Um aperto duradouro no gasto público, ainda que provisório, tende a tirar mais um tico do crescimento previsto, já baixo e caindo. A gritaria nos ministérios e nas ruas pode reprisar a de 2019 (lembre-se do protesto contra a suspensão de gastos em educação, por exemplo). Haverá mais sugestões de suspender o teto constitucional de gastos federais.

Nas estimativas da Instituição Fiscal Independente (IFI), a redução de 0,1 ponto percentual no crescimento tira entre R$ 1,5 bilhão a R$ 2 bilhões da receita bruta do governo federal. A IFI é um órgão de acompanhamento e avaliação das contas públicas ligado ao Senado.

Considere-se que a previsão de crescimento do PIB caia dos 2,4% (estimativa inicial do governo para o ano) para 1,6% (número para o qual convergem grandes bancos e consultorias); calcule-se tal impacto sobre a receita líquida federal. Dá uns R$ 11 bilhões.

Mas a coisa pode ser pior. Com o tombo do preço do barril de petróleo, deve cair a receita com as participações em “exploração de recursos naturais” (concessão de exploração de petróleo, por exemplo, o grosso).

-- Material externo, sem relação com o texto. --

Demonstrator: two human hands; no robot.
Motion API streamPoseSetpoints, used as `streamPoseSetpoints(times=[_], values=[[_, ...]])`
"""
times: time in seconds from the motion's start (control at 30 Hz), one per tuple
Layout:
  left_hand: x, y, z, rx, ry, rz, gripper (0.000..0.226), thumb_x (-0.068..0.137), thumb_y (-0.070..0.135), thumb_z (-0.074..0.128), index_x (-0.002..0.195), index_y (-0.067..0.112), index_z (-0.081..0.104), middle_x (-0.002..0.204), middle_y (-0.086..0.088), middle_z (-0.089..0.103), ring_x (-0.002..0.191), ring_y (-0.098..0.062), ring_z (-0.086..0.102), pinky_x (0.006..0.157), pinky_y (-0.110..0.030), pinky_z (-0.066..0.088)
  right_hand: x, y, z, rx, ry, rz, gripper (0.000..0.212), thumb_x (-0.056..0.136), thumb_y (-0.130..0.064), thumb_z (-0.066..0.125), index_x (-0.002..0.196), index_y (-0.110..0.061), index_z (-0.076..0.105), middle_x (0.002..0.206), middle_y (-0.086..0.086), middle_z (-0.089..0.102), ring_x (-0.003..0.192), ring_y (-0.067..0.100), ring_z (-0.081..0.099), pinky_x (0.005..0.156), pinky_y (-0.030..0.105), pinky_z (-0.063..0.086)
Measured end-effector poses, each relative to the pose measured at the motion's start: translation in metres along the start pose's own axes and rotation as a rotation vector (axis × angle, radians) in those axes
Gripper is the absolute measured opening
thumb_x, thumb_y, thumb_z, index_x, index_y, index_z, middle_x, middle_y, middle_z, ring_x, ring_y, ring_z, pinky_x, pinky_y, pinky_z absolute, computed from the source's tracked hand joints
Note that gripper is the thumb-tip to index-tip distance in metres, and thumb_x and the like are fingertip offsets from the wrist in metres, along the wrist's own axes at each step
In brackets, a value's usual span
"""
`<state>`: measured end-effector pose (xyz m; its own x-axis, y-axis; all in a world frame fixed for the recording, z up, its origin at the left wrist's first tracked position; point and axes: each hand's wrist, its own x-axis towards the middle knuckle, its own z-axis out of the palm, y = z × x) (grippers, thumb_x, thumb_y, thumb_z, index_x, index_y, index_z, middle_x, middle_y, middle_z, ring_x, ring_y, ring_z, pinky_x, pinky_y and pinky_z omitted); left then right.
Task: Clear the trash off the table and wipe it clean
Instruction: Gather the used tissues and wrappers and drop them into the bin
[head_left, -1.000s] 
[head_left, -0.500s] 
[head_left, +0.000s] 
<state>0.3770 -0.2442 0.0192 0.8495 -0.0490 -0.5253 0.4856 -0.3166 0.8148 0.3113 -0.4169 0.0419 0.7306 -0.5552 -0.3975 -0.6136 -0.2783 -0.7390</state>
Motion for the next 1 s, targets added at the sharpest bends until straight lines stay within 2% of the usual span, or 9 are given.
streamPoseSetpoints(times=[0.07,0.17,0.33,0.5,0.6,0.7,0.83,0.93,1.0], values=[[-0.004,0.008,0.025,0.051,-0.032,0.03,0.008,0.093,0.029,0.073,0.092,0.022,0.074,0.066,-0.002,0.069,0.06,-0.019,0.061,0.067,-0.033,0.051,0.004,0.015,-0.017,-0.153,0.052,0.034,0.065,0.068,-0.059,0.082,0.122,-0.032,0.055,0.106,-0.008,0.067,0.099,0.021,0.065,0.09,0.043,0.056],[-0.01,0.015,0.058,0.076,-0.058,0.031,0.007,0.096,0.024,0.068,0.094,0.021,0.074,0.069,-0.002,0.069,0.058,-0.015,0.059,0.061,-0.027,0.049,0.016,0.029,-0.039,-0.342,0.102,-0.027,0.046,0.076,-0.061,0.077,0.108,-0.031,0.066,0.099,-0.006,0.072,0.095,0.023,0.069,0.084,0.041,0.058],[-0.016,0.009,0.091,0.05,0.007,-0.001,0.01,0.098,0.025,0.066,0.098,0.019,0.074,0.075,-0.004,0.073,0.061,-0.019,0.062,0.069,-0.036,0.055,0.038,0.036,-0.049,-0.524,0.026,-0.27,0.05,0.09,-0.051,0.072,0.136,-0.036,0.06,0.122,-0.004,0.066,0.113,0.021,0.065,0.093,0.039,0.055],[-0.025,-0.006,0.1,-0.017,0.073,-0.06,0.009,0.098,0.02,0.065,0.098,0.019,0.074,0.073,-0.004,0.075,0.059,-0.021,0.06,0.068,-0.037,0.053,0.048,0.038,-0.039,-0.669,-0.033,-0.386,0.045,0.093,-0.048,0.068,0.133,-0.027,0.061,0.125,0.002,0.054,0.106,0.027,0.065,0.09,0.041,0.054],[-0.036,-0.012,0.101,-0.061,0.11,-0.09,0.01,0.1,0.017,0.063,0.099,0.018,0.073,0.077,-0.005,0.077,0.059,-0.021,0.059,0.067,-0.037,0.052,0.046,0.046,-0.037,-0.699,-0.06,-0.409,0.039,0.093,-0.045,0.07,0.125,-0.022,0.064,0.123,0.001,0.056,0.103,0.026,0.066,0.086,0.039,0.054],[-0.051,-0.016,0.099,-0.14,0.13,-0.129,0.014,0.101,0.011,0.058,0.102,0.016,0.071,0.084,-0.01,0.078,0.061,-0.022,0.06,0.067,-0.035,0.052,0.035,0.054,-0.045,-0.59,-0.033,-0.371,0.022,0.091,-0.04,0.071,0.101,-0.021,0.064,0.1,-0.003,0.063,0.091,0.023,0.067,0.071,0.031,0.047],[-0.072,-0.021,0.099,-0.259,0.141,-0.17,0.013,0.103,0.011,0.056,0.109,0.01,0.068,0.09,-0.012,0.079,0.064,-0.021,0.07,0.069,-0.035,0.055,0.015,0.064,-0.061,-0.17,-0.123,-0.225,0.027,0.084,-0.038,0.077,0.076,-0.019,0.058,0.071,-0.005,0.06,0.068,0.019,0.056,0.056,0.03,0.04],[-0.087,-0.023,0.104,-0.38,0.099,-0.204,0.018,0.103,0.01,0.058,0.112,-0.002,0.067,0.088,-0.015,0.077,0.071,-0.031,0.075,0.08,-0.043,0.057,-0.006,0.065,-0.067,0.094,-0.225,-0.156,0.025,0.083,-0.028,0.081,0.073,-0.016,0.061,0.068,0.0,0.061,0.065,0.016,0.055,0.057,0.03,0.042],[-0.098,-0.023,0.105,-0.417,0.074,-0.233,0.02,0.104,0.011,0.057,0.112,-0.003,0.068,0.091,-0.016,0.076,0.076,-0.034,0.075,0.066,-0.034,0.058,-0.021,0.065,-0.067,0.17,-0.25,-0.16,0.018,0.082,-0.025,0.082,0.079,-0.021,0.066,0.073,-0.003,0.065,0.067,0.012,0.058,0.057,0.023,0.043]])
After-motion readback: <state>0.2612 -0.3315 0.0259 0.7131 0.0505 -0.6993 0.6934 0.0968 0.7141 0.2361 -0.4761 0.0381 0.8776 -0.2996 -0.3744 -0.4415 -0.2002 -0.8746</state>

Nas contas de um grande banco, apenas por causa do petróleo a redução da receita federal pode ser de R$ 10 bilhões caso o petróleo continue cotado a US$ 36 o barril e o dólar fique perto de R$ 4,80 (para o governo federal, as perdas seriam de R$ 4 bilhões. O resto do prejuízo recairia sobre estados e municípios).

Este jornalista, porém, ouviu estimativas maiores de perdas com a receita do petróleo: de R$ 20 bilhões (cálculo de outro bancão) ou mesmo R$ 30 bilhões, acredita um analista das contas públicas.

No ano passado, a média do preço do barril foi de US$ 64 (o tipo Brent); ainda em fevereiro, de US$ 55. Houve um colapso desastroso. Em 2019, a receita bruta com “exploração de recursos naturais” foi de R$ 64,7 bilhões, dos quais R$ 38,8 bilhões foram transferidos para governos regionais.

Trata-se aqui de tentativas preliminares de fazer projeções e apenas sobre as contas públicas. Há outros impactos a considerar.

O pânico no mercado mundial tende a diminuir a inclinação de investir no Brasil, em particular em novos negócios ou concessões, especificamente de petróleo, embora se trate de um investimento em que se leva em conta o prazo de uma década.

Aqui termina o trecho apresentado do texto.